PROBLEM TO SOLVE:
Copy every line below. Do not alter any of them.

──────────

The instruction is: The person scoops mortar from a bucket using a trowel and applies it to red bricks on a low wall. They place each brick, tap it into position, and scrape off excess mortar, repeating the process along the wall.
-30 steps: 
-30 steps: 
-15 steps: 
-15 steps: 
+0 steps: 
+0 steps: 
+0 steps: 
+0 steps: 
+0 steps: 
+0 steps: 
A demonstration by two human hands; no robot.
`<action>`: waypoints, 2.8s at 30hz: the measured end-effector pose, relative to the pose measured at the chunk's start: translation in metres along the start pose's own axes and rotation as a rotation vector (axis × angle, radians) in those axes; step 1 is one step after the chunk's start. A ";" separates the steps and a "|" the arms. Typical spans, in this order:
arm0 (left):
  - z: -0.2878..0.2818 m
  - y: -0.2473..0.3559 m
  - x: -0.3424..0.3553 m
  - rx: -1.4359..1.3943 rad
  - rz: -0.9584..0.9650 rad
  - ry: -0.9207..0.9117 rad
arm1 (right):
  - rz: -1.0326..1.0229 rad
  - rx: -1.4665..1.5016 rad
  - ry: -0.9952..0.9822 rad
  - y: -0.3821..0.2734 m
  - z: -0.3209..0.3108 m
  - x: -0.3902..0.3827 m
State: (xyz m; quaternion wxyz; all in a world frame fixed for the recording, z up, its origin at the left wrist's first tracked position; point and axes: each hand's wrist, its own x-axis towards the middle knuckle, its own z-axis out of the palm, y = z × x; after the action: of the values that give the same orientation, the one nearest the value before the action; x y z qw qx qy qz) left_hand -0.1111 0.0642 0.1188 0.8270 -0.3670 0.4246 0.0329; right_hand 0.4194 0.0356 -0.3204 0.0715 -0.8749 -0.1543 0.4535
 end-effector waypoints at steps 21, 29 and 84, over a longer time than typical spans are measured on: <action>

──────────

EXPECTED ANSWER:
The instruction is: The person scoops mortar from a bucket using a trowel and applies it to red bricks on a low wall. They place each brick, tap it into position, and scrape off excess mortar, repeating the process along the wall.
-30 steps: 
-30 steps: 
-15 steps: 
-15 steps: 
+0 steps: 
+0 steps: 
+0 steps: 
+0 steps: 
+0 steps: 
+0 steps: 
A demonstration by two human hands; no robot.
`<action>`: waypoints, 2.8s at 30hz: the measured end-effector pose, relative to the pose measured at the chunk's start: translation in metres along the start pose's own axes and rotation as a rotation vector (axis × angle, radians) in those axes; step 1 is one step after the chunk's start. A ";" separates the steps and a "|" the arms. Typical spans, in this order:
arm0 (left):
  - z: -0.2878..0.2818 m
  - y: -0.2473..0.3559 m
  - x: -0.3424..0.3553 m
  - rx: -1.4359..1.3943 rad
  - rz: -0.9584..0.9650 rad
  - ry: -0.9207..0.9117 rad
arm1 (right):
  - rz: -1.0326..1.0229 rad
  - rx: -1.4665..1.5016 rad
  - ry: -0.9952..0.9822 rad
  - y: -0.3821..0.2734 m
  - z: -0.3209..0.3108 m
  - x: -0.3902..0.3827 m
State: (xyz m; quaternion wxyz; all in a world frame fixed for the recording, z up, its origin at the left wrist's first tracked position; point and axes: each hand's wrist, its own x-axis towards the middle knuckle, its own z-axis out of the palm, y = z × x; after the action: of the values that give the same orientation, the one nearest the value before the action; x y z qw qx qy qz) left_hand -0.1111 0.0642 0.1188 0.8270 -0.3670 0.4246 0.0329; right_hand 0.4194 0.0356 -0.3204 0.0715 -0.8749 -0.1543 0.4535
 end-effector waypoints at steps 21, 29 and 84, over a longer time than typical spans are measured on: <action>

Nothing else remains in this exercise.